TWI780877B - Self-adaptive display device - Google Patents

Abstract

A self-adaptive display device is suitable for a seat. The self-adaptive display device includes a screen, a bracket, an orientation sensor, a motor and a controller. The bracket includes a first linkage, a second linkage and a third linkage. The first linkage is connected to the screen. The second linkage and the linkage rod are relatively rotatably connected around a first axial direction. The third linkage is fixed to the seat, and the third linkage and the second linkage are relatively rotatably connected around a second axial direction. The orientation sensor is disposed on the first linkage or the screen to sense an inclination angle of the screen. The motor connects two of the first linkage, the second linkage and the third linkage. The controller is electrically connected to the orientation sensor and the motor and configured to drive the motor according to the inclination angle to drive movement of the bracket and keep the screen in a preset orientation.

Description

Adaptive Display

The present disclosure relates to a display device, and in particular to an adaptive display device.

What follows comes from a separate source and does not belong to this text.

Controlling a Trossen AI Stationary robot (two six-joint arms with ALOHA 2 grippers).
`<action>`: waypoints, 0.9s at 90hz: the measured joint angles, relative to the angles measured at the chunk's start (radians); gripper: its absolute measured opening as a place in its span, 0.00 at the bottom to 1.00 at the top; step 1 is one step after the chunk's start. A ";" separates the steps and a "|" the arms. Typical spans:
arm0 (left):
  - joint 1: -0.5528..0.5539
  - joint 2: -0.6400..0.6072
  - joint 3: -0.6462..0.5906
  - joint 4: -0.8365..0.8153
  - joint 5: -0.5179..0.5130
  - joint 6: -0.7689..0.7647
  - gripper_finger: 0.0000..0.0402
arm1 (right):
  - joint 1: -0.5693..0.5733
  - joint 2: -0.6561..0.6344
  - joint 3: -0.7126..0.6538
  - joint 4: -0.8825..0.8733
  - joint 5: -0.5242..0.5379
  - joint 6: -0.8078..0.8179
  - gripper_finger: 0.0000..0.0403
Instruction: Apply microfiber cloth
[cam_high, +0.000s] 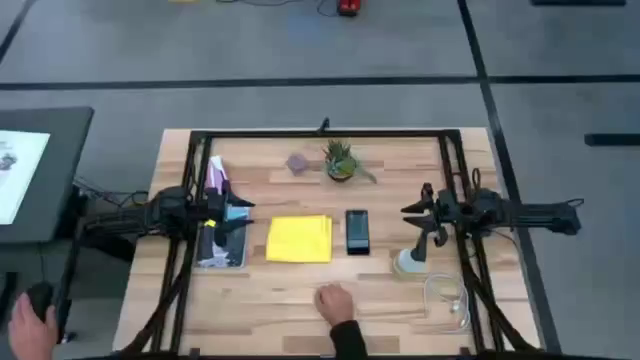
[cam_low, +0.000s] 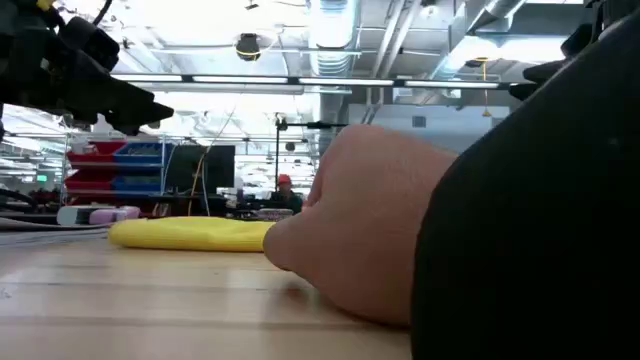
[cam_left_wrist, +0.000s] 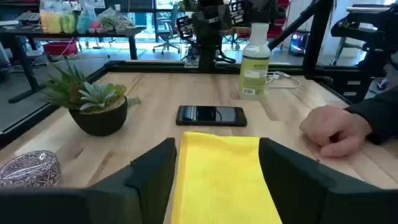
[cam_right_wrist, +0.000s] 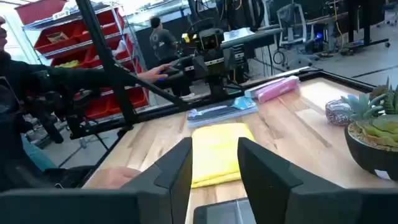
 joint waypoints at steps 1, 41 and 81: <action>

Conventionally, a display device used in a vehicle is assembled on a seat, and the screen and the bracket are relatively rotatably connected around a single axis. When the angle of the screen needs to be changed, the angle of the screen needs to be adjusted manually. However, this adjustment method requires additional manual adjustments. When encountering bumpy road conditions, frequent manual adjustments are required, which is quite inconvenient.

Therefore, the present disclosure proposes an adaptive display device, which can solve the problem of artificially adjusting the display device.

An embodiment of the disclosure provides an adaptive display device suitable for a seat. The adaptive display device includes a screen, a frame, an orientation sensor, a first motor and a controller. The bracket includes a first rod, a second rod and a third rod. The first rod is connected to the screen. The second rod is rotatably connected with the first rod around a first axis. The third rod is fixed on the seat, and the third rod is rotatably connected with the second rod around a second axis. The orientation sensor is arranged on the first bar or the screen, and is used for sensing an inclination angle of the screen. The first motor connects the first rod with the second rod, or connects the second rod with the third rod. The controller is electrically connected to the orientation sensor and the first motor, and is used to drive the first motor according to the tilt angle, so as to drive the bracket to move and keep the screen at a preset orientation.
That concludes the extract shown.